== Segment start ==
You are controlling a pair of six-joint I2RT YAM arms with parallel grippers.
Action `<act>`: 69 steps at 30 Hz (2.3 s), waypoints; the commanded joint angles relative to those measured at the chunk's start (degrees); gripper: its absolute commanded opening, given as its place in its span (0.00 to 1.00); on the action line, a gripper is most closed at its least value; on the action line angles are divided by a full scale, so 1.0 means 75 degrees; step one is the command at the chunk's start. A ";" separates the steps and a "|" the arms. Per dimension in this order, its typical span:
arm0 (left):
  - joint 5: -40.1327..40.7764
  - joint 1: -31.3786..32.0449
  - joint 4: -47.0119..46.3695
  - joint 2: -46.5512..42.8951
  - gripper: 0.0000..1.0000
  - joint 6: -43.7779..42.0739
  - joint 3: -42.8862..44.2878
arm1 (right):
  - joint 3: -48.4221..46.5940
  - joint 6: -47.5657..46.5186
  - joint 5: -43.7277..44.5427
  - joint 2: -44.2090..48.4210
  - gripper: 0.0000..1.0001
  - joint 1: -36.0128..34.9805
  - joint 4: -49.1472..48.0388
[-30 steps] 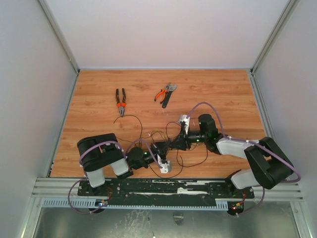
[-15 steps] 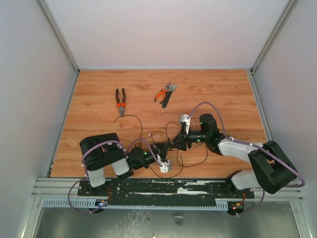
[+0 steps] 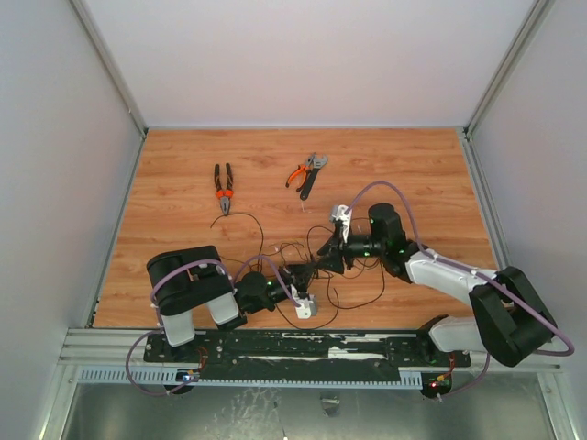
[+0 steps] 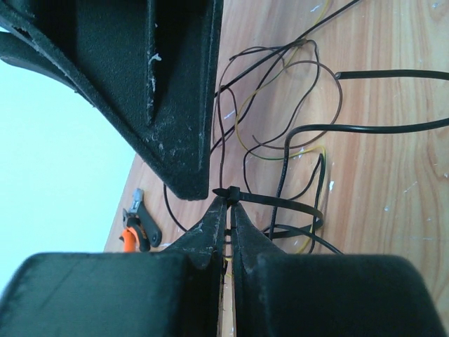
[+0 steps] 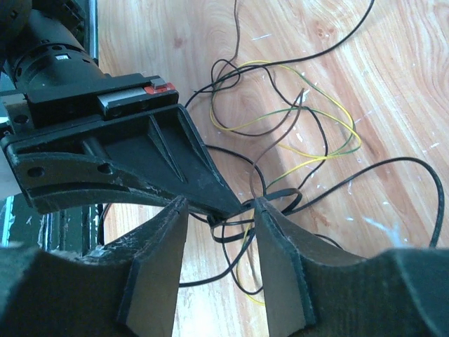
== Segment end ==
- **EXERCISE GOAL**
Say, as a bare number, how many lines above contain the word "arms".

- **RESULT**
2